Marx then notes that he has shown the process of capitalist
accumulation to guarantee just this tendency to increase c/v:

"Moreover, it has been shown to be a law of the capitalist mode of
production that its development does in fact involve a relative
decline in the relation of variable capital to constant...This
progressive decline in the variable capital in relation to the
constant capital....is identical with the progressively rising
organic composition, on average, of the social capital as a whole."

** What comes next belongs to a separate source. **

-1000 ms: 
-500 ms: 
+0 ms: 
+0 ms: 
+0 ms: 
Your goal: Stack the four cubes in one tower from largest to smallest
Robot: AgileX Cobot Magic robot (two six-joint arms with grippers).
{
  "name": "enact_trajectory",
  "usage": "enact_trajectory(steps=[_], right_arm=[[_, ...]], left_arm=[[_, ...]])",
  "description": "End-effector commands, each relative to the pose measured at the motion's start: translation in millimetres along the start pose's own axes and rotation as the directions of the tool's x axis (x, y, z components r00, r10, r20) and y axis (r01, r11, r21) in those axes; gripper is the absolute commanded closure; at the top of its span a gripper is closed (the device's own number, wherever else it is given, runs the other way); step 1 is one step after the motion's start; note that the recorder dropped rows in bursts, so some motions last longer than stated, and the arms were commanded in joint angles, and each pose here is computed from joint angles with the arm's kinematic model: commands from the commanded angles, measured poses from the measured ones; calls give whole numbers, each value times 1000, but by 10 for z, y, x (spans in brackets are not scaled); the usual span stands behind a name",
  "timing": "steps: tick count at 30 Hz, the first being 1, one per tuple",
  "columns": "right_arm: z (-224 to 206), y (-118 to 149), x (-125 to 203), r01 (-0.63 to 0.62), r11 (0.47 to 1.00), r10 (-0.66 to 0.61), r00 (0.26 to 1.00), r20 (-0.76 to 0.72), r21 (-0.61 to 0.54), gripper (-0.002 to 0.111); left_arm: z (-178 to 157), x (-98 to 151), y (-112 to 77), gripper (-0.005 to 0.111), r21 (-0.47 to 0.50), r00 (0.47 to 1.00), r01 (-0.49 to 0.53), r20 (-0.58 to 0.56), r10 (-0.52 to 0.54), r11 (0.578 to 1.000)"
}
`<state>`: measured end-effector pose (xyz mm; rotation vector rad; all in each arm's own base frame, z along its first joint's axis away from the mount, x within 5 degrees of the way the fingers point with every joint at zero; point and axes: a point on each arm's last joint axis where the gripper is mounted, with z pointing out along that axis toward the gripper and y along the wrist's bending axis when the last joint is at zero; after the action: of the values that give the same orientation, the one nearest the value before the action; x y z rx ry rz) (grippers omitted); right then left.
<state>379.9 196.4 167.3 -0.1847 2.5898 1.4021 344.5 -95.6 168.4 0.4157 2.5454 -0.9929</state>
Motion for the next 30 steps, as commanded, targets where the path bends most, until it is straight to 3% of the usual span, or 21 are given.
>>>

Thus, the process of capital accumulation translates into a tendency
for the rate of profit to fall:

"With the progressive decline in the variable capital in relation to
the constant capital, this tendency leads to a rising organic
composition of the total capital, and the direct result of this is
that the rate of surplus-value, with the level of exploitation of
labour remaining the same or even rising, is expressed in a steadily
falling general rate of profit. The progressive tendency for the
general rate of profit to fall is thus simply the *expression,
peculiar to the capitalist mode of production*, of the progressive
development of the social productivity of labour."

Now, the reason I don't think that Marx has established a "tendency"
for the rate of profit to fall in any meaningful sense is because he
has not ruled out the possibility that the process which raises c/v
also by its nature raises s/v by a greater proportion. In this case
it is not *economically* logical to hold s/v constant. Thus this
portion of the theory must be rehabilitated.

The Okishio theorem is just one illustration of the problem.
Scenario: suppose the "general law of capital accumulation" is in
force, in the sense that wages have been driven to the subsistence
level, and suppose that changing production technique does not change
the length of the working day per worker. Then dw = 0. Now suppose
we require that capitalists adopt only cost-reducing innovations.
Then---well, you know, the Okishio result.

The general point is that one must say *something* about the likely
response of s/v to a given pattern of technical change, or one cannot
establish a "tendency" for the profit rate to do anything.

Then add to this the point I made above concerning the inconsistency
of Marx's Vol. III story with his account in Vol. I, Ch. 25, sec. 1.